Quando se constrói ou se amplia uma indústria num desses países, para vender a um grande mercado, aumenta a concorrência com as indústrias que operam no Brasil. A desvantagem, portanto, decorre tanto do maior acesso concedido às empresas de alguns países como do investimento atraído pelas novas condições.

Mas o custo para o Brasil não termina aí. Diante da vantagem criada pelos acordos, empresários brasileiros também estão sendo atraídos. Alguns industriais já revelaram a disposição de investir em países do Cafta ou da região andina, para aproveitar as vantagens de acesso ao mercado americano.

Em todo o mundo os grandes grupos empresariais tendem a internacionalizar-se, mas, nesse caso, há motivos para se lamentar a novidade. Empresários planejam investir fora do Brasil para superar desvantagens que seriam perfeitamente evitáveis com políticas mais sensatas. A tributação excessiva é uma delas. Mas, a mais importante, neste momento, é a desvantagem brasileira diante da reordenação dos mercados. Enquanto outros governos buscam acordos com ousadia para ampliar o comércio, atrair capitais e criar oportunidades de negócios, o do Brasil se aferra a uma diplomacia comercial orientada por bandeiras terceiro-mundistas. Resultado: nada comparável aos acordos de livre comércio concretizados por outros países.
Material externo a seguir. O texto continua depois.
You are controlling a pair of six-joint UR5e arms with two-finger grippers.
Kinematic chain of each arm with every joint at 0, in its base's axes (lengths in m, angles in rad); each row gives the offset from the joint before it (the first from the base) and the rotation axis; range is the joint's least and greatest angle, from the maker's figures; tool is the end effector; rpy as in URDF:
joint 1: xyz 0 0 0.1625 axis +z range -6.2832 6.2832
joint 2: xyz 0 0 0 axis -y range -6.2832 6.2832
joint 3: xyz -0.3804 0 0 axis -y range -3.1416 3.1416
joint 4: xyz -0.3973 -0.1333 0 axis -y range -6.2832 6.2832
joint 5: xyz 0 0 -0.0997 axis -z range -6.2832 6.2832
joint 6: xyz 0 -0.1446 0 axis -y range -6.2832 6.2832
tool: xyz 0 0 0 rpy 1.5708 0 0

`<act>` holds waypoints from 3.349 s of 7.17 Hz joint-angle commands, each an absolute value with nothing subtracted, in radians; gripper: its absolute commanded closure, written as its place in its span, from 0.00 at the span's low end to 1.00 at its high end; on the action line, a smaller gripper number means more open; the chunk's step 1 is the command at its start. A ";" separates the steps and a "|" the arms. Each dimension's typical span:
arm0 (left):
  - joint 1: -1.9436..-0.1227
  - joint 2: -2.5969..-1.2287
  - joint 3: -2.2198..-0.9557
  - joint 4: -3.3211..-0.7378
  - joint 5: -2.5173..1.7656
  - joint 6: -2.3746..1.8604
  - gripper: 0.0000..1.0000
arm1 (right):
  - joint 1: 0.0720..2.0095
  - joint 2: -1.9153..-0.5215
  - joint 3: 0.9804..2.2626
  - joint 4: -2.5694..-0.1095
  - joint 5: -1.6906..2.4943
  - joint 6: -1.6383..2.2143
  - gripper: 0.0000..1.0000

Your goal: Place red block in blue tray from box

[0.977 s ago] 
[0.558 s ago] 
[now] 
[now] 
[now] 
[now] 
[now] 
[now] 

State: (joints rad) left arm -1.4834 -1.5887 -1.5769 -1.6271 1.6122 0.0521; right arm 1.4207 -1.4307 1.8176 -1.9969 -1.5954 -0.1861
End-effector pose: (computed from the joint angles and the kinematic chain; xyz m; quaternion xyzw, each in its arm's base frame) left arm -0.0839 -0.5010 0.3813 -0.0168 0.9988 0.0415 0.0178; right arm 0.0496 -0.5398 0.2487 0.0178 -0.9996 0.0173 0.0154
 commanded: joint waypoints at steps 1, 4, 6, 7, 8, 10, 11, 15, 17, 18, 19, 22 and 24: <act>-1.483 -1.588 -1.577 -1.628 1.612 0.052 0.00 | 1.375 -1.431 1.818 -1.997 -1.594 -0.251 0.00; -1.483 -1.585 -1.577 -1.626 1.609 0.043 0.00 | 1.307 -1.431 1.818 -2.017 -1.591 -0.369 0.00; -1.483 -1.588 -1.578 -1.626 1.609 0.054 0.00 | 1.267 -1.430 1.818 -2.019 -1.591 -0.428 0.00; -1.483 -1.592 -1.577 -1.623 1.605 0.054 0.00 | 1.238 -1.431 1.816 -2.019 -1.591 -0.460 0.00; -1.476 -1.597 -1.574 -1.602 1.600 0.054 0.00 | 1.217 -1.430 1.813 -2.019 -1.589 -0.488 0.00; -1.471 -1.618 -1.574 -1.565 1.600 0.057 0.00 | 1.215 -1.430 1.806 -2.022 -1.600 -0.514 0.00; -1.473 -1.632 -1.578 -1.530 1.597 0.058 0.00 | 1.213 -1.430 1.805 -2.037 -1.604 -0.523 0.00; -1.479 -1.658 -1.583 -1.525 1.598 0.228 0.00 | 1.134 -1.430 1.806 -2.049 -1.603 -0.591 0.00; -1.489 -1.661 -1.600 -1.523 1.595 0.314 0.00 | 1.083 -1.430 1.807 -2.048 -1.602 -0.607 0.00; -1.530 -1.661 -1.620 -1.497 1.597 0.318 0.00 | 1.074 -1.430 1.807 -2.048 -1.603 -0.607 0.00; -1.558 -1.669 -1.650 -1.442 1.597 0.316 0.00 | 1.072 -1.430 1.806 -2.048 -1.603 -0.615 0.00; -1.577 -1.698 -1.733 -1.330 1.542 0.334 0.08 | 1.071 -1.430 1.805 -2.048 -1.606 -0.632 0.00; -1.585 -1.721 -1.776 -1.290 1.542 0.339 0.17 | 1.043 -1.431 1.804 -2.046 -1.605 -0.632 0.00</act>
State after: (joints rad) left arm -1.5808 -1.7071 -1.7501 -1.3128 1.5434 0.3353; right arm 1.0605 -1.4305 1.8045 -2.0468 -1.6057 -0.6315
O grande aumento das exportações nos últimos anos foi obtido principalmente pelo esforço dos empresários, que vêm ganhando eficiência produtiva e comercial e buscando no mercado externo o caminho para ampliação de seus negócios.

A abertura de novos mercados, incluído o chinês, é trabalho iniciado há vários anos e mantido neste governo, agora com outra coloração ideológica. O Mercosul está emperrado. A negociação da Área de Livre Comércio das Américas (Alca) está emperrada, assim como a Rodada Doha. Diante desses impasses, os demais países das Américas tentam realizar os acordos possíveis. Nesse quadro, o Brasil é a exceção mais impressionante por sua lentidão.